For an implementation, we have to analyze the effect of computing with limited precision. We use a dash over numbers or functions to indicate the use of their corresponding \(n\)-bit fixed-point approximation, e.g. \(\overline{y}\) and \(\overline{\rho }_\sigma \) denote the \(n\)-bit approximation of \(y\in \mathbb {R}\) and the function \(\rho _\sigma \), respectively. Since we can exactly calculate \(\overline{\rho }_\sigma \), we can find a partition such that the rectangles have exactly the same ‘size’ and represent it with the vertical bounds \(\overline{y}_{i}\) (which we store with \(n\) bits fixed point precision) and the rounded horizontal borders \(\left\lfloor {x_i}\right\rfloor \). The last problem is to sample uniformly at random in the infinite sets \([\overline{y}_i,\overline{y}_{i-1}]\). Our solution is to discretize the set: We define \(\overline{h}_i:=\overline{y}_{i-1} - \overline{y}_i\) to be the height of the \(i\)-th rectangle, sample \(y'\mathop {\leftarrow }\limits ^{\$}\{0,1,\dots ,2^{\omega }-1\}\) for a parameter \(\omega \in \mathbb {Z}_0^+\) and transform the samples to \(\overline{y}=\overline{h}_i y'\in [0,2^\omega \overline{h}_i]\). Instead of transforming \(\overline{y}\) into the interval \([\overline{y}_i,\overline{y}_{i-1}]\) we replace the condition \(\overline{y}\le \overline{\rho }_\sigma (x)\) for \(\overline{y}\in [\overline{y}_i,\overline{y}_{i-1}]\) with \(\overline{y}\le 2^\omega (\overline{\rho }_\sigma (x) - \overline{y}_i)\) for \(\overline{y}\in [0,2^\omega \overline{h}_i]\). We show in Sect. 3 how to choose the parameters \(t\), \(\omega \) and \(n\) in order to bound the statistical distance between the distribution defined by our algorithm and \(D_\sigma \) by a given value.

2.5 Further Improvement

Since the most time-consuming part of the discrete Ziggurat is the computation of \(\overline{\rho }_\sigma \), we want to avoid it as often as possible. As mentioned above, it is only necessary if \((x,y)\) is contained in a right rectangle \(R_{i}^{r}\). But even in this case, depending on the shape of \(\overline{\rho }_{\sigma }\) inside of \(R_{i}^{r}\), we can avoid the evaluation of \(\overline{\rho }_\sigma \) in nearly half of the cases and more easily reject or accept \(x\) as follows.

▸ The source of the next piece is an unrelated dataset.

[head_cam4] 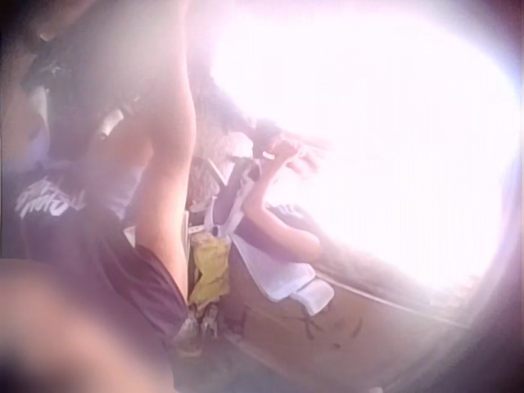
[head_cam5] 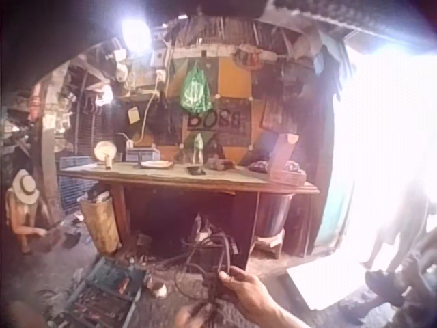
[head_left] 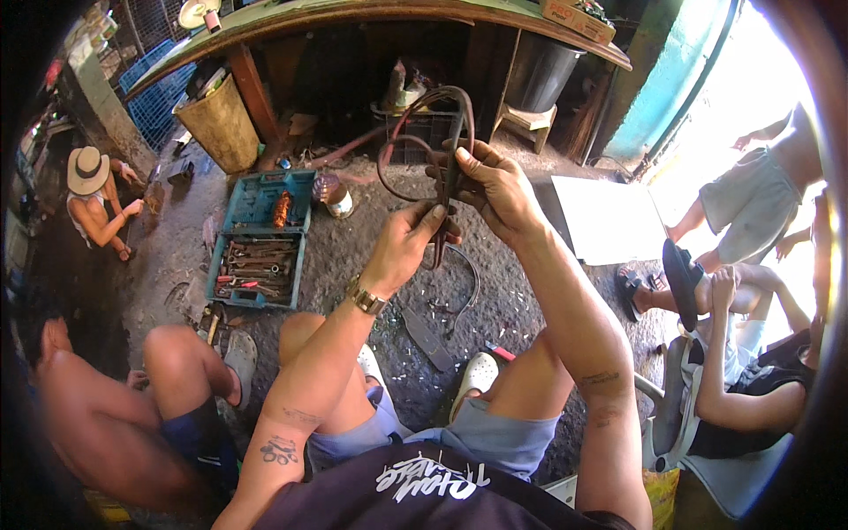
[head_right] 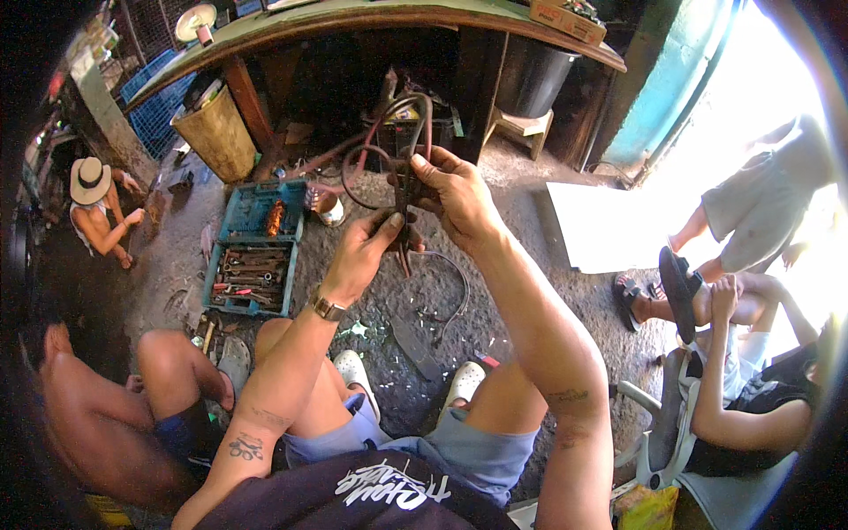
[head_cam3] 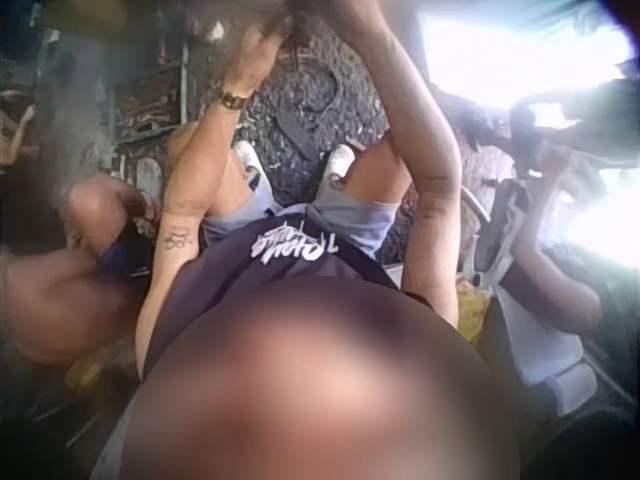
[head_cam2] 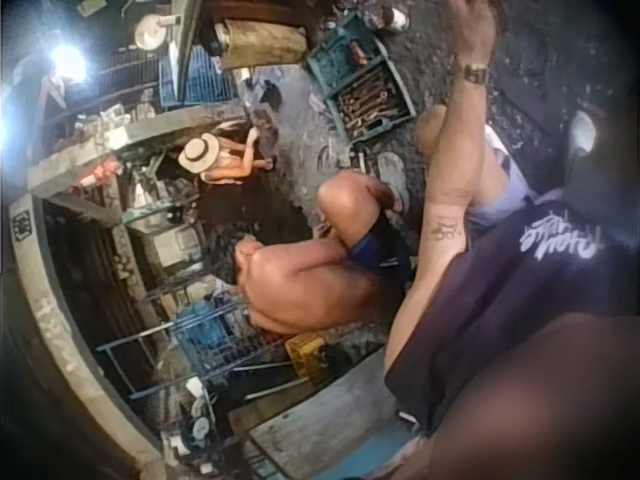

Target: The person strips insulation from a red wire using pliers, twists the exposed strands, and wraps the end with electrical tape. The person handles the wire and tools while seated in a workshop environment.

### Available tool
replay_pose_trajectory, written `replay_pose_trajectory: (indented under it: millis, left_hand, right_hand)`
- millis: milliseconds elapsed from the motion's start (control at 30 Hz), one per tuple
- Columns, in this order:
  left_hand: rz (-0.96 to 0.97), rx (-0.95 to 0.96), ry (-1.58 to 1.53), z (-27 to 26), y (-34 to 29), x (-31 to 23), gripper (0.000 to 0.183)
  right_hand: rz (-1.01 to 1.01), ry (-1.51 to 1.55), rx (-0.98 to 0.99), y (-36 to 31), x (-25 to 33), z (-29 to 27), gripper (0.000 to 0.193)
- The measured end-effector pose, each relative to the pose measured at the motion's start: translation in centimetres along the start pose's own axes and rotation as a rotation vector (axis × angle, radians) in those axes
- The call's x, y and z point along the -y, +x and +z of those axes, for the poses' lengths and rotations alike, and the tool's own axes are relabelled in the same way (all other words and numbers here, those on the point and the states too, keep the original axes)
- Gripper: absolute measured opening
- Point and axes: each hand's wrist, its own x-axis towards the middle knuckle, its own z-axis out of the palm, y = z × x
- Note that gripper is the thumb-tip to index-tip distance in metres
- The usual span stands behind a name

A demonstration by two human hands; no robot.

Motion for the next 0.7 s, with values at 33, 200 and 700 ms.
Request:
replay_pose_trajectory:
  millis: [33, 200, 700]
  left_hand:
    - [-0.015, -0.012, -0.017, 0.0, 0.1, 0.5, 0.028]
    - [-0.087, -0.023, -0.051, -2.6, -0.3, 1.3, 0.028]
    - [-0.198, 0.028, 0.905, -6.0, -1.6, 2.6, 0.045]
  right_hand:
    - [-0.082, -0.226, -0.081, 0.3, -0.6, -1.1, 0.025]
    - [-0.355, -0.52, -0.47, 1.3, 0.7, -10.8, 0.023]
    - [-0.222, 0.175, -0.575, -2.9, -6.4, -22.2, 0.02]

We divide \(R_{i}^{r}\) by connecting its upper left and lower right corner by a straight line \(s\). Since \(\overline{\rho }_{\sigma }\) has inflection point \(\sigma \), it is concave-down for \(x\le \sigma \), and concave-up otherwise. In the concave-down case (\(x_{i} \le \sigma \)) all points \((x,y)\) in \(R_{i}^{r}\) below \(s\) implicitly fulfill the acceptance condition, thus \(x\) is instantly output. In the concave-up case (\(\sigma \le x_{i-1}\)) all points above \(s\) lead to immediate rejection. In all other cases we have to evaluate \(\overline{\rho }_{\sigma }(x)\) and check the acceptance condition. For the discrete Ziggurat we have to adjust this approach to our way of sampling \(\overline{y}_{i}\) and our use of the values \(\left\lfloor {x_{i}}\right\rfloor \) instead of \(x_{i}\) (for an idea how to accomplish this see Fig. 2).
Fig. 2.

Optimization to discrete Ziggurat (\(\hat{R_{i}^{r}}\) is \(R_{i}^{r}\) vertically shifted and stretched)

3 Quality of Our Sampler

In this section, we show how to choose parameters for the algorithm such that it achieves a given quality in the sense of statistical distance to a discrete normal distribution. We begin with a theorem that bounds the statistical distance between the distribution produced by the sampler and a discrete normal distribution. Afterwards, we show as an example how to select parameters such that the statistical distance is smaller than \(2^{-100}\). The methodology can be used to select parameters for any given statistical distance.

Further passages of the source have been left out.